Rabbitmq upgrade issue¶

What is the issue - We are facing issue with when we upgrade rabbitmq from 3.12 to 3.13(i.e. helm chart version 13 to 14). Details of the issue are defined in this github issue

So to resolve this we need to persistence disk.

Pros of ephemeral disk¶

Lower Latency: Typically, ephemeral storage offers lower latency since the storage is local to the node, providing faster read and write operations.

Simplicity: Easier to configure and manage as it does not require persistent volume claims or storage classes, simplifying the overall Kubernetes setup.

Cost-Effective: Generally, ephemeral storage is less expensive as it utilizes local node storage which is often free or cheaper than persistent storage solutions

Pros of persistence Disk

Resilience: Enhances the resilience of RabbitMQ by allowing data to persist across node failures, making it suitable for production environments.

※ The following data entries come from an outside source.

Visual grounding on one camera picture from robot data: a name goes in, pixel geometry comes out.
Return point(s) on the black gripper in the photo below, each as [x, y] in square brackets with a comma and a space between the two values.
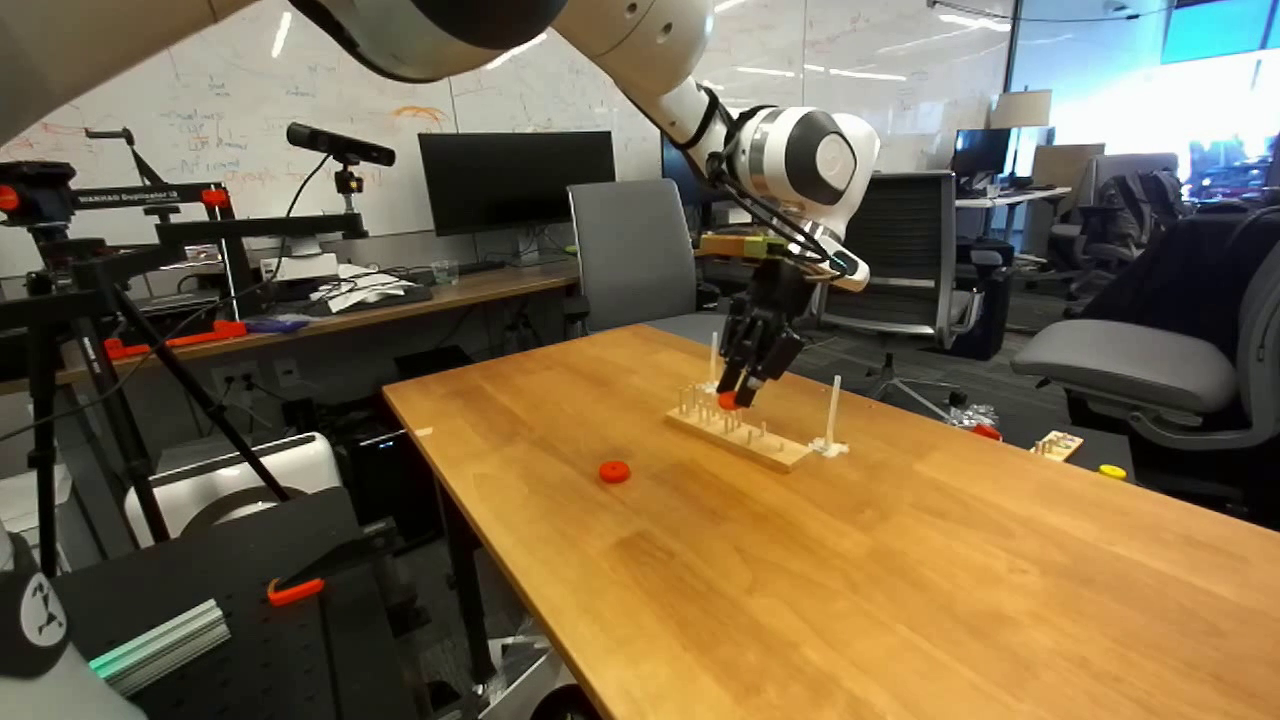
[778, 307]

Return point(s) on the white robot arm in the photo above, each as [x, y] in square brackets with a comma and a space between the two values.
[642, 41]

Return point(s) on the white robot base unit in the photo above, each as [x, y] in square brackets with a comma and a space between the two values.
[242, 480]

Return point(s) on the small purple object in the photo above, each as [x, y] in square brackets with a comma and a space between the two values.
[274, 322]

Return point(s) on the clear wine glass right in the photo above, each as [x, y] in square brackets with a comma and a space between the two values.
[702, 392]

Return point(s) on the wooden block with pegs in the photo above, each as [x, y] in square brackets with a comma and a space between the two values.
[760, 447]

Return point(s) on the grey chair with tall back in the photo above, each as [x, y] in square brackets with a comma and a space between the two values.
[633, 255]

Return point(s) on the black mesh office chair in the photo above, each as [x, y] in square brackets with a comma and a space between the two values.
[905, 255]

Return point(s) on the clear plastic bag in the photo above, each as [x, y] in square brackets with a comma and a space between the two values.
[960, 414]

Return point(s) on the small red piece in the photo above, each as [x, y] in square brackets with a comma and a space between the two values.
[990, 431]

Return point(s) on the low black side table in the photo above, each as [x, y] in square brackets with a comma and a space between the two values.
[1042, 416]

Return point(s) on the long wooden desk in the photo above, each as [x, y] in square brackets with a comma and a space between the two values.
[465, 285]

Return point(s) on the black computer monitor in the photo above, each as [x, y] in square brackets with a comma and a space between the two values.
[514, 182]

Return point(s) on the beige lamp shade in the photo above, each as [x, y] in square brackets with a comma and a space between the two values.
[1022, 110]

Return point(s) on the small yellow block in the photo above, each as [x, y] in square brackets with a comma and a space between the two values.
[1111, 470]

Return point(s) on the grey office chair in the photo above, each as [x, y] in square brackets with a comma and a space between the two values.
[1135, 360]

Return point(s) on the white crumpled cloth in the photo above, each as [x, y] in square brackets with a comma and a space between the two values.
[361, 285]

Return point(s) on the orange black bar clamp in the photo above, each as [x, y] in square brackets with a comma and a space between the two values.
[293, 589]

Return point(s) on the aluminium extrusion bar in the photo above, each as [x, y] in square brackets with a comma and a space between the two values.
[162, 647]

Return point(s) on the black cap white logo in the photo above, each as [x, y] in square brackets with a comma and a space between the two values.
[27, 614]

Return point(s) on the black stereo camera bar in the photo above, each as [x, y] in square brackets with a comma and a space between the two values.
[343, 145]

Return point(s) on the red rail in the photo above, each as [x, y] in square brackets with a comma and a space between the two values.
[173, 341]

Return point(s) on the black camera tripod rig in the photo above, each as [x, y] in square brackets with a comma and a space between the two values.
[42, 427]

Node Affinity: Seamless upgrades for rabbitmq

Next steps -¶

We have installed another rabbitmq cluster(green) on dev and stage, this time with persistent volume. Now compare its performance with old cluster(blue)
Traffic from these environment now goes to the new cluster. We will let it run for a couple of days and compare the latencies using below histograms

Environment	Disk Type	Iops	Histogram Link
Production	Ephemeral	38000	https://minorityv2.kb.us-east4.gcp.elastic-cloud.com:9243/app/r/s/3urEs
Staging	Persistence Premium v2	15000	https://minorityv2.kb.us-east4.gcp.elastic-cloud.com:9243/app/r/s/U2oy0

Rabbitmq Load Test Results:-¶

Currently on peak hours we have about 500-600 messages per second published to RabbitMQ and service bus combined. For the test We generated 5000 per second EOUT on green cluster and below are the results logs:-

java -jar perf-test.jar -x 1 -y 3 -u "testload3" --id "test-12" -q 100 --rate 5000 --quorum-queue --queue-args x-quorum-initial-group-size=5 --uri "amqp://user:password@minority-rabbitmq-persist.rabbitmq:5672" --time 120 --size 3000 -ms

id: test-12, time 116.000 s, sent: 5002 msg/s, received: 5003 msg/s, min/median/75th/95th/99th consumer latency: 4/6/7/12/19 ms
id: test-12, time 117.000 s, sent: 5005 msg/s, received: 5000 msg/s, min/median/75th/95th/99th consumer latency: 4/6/6/8/12 ms
id: test-12, time 118.000 s, sent: 5000 msg/s, received: 5006 msg/s, min/median/75th/95th/99th consumer latency: 4/6/6/8/10 ms
id: test-12, time 119.000 s, sent: 5005 msg/s, received: 4967 msg/s, min/median/75th/95th/99th consumer latency: 4/6/7/9/11 ms
id: test-12, time 120.000 s, sent: 5005 msg/s, received: 5034 msg/s, min/median/75th/95th/99th consumer latency: 4/6/10/32/40 ms
test stopped (Reached time limit)
id: test-12, sending rate avg: 5007 msg/s
id: test-12, receiving rate avg: 5007 msg/s

id: test-12, *****consumer latency min/median/75th/95th/99th 4/6/6/10/22 ms*****

Test results - id: test-12, consumer latency min/median/75th/95th/99th 4/6/6/10/22 ms

95th percentile of consumers take 10 ms

99th percentile take 22 ms

Pending Test -
Since it difficult to generate the load on stage as production using backend apis, I will generate a random load of 5000-6000 messages per second using the perf tool and then run regressions to monitor latency on histograms

Additional finding - Azure makes sure that PV has a node affinity to nodes which are in same availability zone. I have also verified manually.